10:45 PM: Jerry Lewis is finally recognized for all his charitable work in making certain we never, ever see The Day the Clown Cried. Somewhere up in heaven former comedy partner Dean Martin is celebrating the moment by plowing a beautiful angel.
10:54 PM: Having already given Slumdog 14 awards, the Oscar for Best Original Score is instead awarded to the first person in the audience to reach the podium. A very spry Angela Lansbury thanks the Academy.
11:02 PM: Slumdog proves to be the only film that can defeat Slumdog by besting Slumdog in the Best Song from Slumdog Category at the 2009 Slumdog Oscars Featuring Slumdog.
11:08 PM: Best Foreign Language Film goes to very loud but endearing Japanese man who may or may not have had anything to do with the winning film.
11:11 PM: Montage of those who passed, causing every viewer to utter at least once, "Wait, he/she died?!?" or "Wait, he/she didn't die years ago?!?" or simply "Who?"

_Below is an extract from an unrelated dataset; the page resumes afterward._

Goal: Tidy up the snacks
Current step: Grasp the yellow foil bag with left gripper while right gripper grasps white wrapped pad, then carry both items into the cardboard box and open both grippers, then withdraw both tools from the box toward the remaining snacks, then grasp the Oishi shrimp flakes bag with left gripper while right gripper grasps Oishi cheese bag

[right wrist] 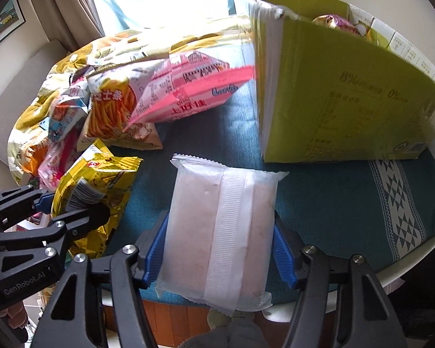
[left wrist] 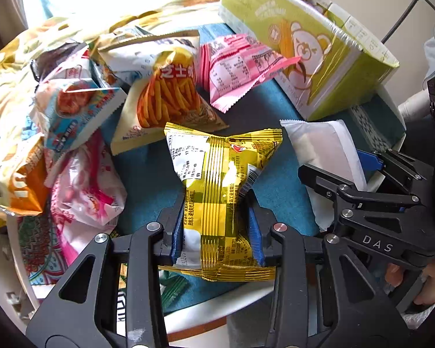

11:18 PM: The moment you've all been waiting for--the President of the Academy takes a bow but not his usual 22 minutes from the broadcast.
11:20 PM: Best Director award goes to Uwe Boll for Xbox 360 Arcade Console with Bonus Game.
11:24 PM: Only three more categories to go. Can the Space Monkeys juggernaut be stopped?!
11:27 PM: Best Actress Award presentation featuring Sophia Loren and four others.
11:28 PM: While being feted by Shirley Maclaine, Anne Hathaway literally has to stop her heart from breaking out of her half-centimeter thick breastplate.
11:30 PM: Sophia Loren appears currently to be involved in an elderly alien hybrid-breeding program.
11:33 PM: Kate Winslet--having previously been scolded by the British press for daring to show emotion during her Golden Globes wins--tries to remain cold and indifferent but then remembers she just won the fucking Oscar.
11:38 PM: Best Actor Category presentation. Michael Douglas reminds us that Frost/Nixon came out last year.
11:39 PM: Robert DeNiro introduces nominee Sean Penn with the usual sense of lighthearted humor and self-effacement for which both men are notorious.
11:40 PM: Anthony Hopkins announces during his nominee speech that he is doing a prequel to the prequel of Silence of the Lambs taking place in elementary school church camp.
11:43 PM: Feel-good moment of the night is missed as Mickey Roarke loses to Sean Penn, who introduces the new catchphrase "Commie-homo-sons of-guns."
11:45 PM: Rourke prepares to answer the same question again and again from the press after the broadcast--"How does it feel to have let down Loki?"
11:52 PM: Slumdog Millionaire wins the Nobel Peace Prize.